Introduction

Inner Mongolia Autonomous Region

Brief Introduction: Situated on China's northern frontier, the Inner Mongolia Autonomous Region shares a 4,220 km borderline with Mongolia and Sibera. It covers an area of 1.183 million sq km inhabited by 22.32 million people of the Mongol, Han, Duar, Ewenki, Hui, Manchu and other ethnic groups. The regional capital is Hohhot, a railway hub in the central part of the autonomous region.

Climate: Inner Mongolia, with a temperate continental monsoon climate, has a cold, long winter with frequent blizzards and a warm, short summer. Except for the relatively humid Greater Hinggan Mountain area, the greater part of Inner Mongolia is, from west to east, arid, semi-arid and semi-humid.

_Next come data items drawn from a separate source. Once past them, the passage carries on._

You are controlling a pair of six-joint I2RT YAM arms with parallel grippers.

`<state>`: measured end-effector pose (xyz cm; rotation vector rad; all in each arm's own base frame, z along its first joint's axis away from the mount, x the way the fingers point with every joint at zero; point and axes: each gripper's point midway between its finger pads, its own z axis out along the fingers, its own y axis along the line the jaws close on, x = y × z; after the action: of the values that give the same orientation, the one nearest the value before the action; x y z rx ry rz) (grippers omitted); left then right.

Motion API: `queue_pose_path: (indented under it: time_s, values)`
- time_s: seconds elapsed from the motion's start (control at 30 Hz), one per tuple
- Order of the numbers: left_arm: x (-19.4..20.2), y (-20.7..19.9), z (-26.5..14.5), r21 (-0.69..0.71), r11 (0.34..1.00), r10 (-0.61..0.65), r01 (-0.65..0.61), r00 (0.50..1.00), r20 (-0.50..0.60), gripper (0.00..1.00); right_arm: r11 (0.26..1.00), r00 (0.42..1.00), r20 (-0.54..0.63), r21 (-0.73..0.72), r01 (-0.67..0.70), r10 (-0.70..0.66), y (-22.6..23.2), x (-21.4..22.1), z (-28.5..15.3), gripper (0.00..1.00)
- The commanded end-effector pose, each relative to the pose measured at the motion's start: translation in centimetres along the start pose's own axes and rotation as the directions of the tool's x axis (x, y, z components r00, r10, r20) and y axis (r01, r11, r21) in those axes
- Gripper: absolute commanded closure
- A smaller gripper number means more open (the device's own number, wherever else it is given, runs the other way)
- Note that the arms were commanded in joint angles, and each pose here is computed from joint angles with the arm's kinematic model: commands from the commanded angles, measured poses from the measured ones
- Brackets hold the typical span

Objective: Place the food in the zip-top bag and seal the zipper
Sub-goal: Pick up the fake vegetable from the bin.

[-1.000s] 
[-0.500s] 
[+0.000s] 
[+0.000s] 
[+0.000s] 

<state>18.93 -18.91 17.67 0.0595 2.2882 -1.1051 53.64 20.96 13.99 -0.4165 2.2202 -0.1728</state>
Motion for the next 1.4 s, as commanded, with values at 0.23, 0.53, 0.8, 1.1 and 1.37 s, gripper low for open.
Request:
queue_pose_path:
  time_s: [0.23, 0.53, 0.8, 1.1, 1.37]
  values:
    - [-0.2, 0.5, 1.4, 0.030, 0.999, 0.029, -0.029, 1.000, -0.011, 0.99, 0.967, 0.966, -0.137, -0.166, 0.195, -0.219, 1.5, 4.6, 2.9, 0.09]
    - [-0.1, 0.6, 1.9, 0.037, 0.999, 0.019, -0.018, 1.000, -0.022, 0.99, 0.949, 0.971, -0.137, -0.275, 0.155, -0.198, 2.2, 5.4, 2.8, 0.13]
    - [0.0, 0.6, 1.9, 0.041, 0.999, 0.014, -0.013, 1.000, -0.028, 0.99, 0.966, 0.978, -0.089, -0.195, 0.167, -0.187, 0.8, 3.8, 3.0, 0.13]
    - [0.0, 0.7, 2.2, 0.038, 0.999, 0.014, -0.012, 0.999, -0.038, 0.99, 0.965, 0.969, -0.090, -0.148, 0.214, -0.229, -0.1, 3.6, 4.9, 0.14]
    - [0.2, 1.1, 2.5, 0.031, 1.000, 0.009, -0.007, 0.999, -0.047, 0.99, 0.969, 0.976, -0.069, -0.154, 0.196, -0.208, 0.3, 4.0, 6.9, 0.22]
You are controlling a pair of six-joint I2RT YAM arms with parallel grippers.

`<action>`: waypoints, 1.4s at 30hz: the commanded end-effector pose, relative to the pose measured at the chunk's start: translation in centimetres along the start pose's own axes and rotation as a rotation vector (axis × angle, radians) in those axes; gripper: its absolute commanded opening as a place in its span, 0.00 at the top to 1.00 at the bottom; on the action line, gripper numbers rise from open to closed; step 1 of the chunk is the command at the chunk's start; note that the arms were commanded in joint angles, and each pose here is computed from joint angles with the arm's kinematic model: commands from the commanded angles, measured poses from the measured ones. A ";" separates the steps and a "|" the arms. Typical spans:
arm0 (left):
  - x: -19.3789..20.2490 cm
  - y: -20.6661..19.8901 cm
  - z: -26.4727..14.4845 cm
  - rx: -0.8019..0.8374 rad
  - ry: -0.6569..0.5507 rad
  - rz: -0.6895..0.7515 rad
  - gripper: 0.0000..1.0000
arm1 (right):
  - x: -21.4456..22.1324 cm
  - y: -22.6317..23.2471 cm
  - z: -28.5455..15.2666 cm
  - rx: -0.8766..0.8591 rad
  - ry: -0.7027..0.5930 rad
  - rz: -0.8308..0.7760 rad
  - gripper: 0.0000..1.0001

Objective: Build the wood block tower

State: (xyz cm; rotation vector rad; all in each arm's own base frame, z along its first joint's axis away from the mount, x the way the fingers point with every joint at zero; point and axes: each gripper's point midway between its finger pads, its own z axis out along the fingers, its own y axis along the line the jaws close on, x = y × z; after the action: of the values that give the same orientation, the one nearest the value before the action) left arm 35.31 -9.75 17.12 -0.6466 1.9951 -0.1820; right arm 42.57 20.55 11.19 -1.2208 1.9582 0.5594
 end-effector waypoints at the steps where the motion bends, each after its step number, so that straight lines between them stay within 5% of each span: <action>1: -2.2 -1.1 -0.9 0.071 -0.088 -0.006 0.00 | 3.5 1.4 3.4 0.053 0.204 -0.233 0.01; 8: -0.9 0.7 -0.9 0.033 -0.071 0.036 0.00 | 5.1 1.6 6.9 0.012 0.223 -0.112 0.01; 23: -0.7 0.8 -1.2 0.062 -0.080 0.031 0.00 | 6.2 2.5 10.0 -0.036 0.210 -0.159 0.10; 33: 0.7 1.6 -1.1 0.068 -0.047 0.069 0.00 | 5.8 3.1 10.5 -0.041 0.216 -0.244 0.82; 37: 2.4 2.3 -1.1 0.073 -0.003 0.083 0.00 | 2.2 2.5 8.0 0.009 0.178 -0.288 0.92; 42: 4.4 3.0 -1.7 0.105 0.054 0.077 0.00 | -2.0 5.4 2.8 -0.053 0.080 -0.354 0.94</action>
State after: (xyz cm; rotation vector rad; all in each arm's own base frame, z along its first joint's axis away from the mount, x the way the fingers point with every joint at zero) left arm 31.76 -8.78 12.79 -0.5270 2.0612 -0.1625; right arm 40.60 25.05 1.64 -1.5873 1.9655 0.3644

Topography: Inner Mongolia forms the greater part of the Inner Mongolia Plateau, with the Greater Hinggan and Yinshan ranges stretching from northeast to southwest. It may be divided into six zones according to its terrain. 1) The northeastern part is made up of the Greater Hinggan range, with an elevation of 1,000-2,000 meters and dense forests. 2)The Hulun Buir Plateau west of the Greater Hinggan range, about 1,000 meters above sea level, has vast grasslands well suited for grazing. 3) The Northern Inner Mongolia Plateau, also 1,000 meters above sea level, comprises vast excellent natural pasturelands. There are many deserts on the plateau, especially in its west. 4) The Songliao Plain east of the Greater Hinggan range adjoins the Northeast Plain. 5) The Hetao Plain, Known as the "granary along the Great Wall", between the Yinshan Mountains and the Yellow River is crisscrossed by streams and fields. 6) The Ordos Plateau stands south of the Yellow River at a height of 1,200 meters.

Agriculture: Inner Mongolia is a major stockbreeding center known for its Sanhe Horses, Sanhe Oxen and fine wool sheep. Apart from wheat, oat, millet, sorghum, maize, potato and rice, a wide range of cash crops are grown, including soy beans, linseed, rapeseed, castor-oil plants and sugar-beets. The Greater Hinggan range makes up one-sixth of the country's total timber reserves.

The region has large deposits of iron, chromium, copper, lead, zinc, gold, mica salt and mirabilite. Founded in many parts of Inner Mongolia is coal, the reserves of which total 198.2 billion tons -- second largest in China those of Shanxi Province. Coal is mined in four large open-cut mines and other collieries. Huge quantities of it are turned into electric current at thermal power plants and carried by high-voltage transmission lines to North and Northeast China.

Tourism: Inner Mongolia is rich in tourist attractions: Colorful ethnic culture, grassland scenery, the virgin forests in the Greater Hinggan Mountains, grand views along the Yellow River, the majestic Xiangsha Gulf, rivers and lakes, and springs. Inner Mongolia is home to the Mausoleum of Genghis Khan, the Zhaojun Tomb, ancient Great Wall, Wudang Monastery at the bottom of the Yinshan Mountains, Wuta Monastery, Bailing Temple, and tomb murals dating back to the Eastern Han Dynasty (25-220).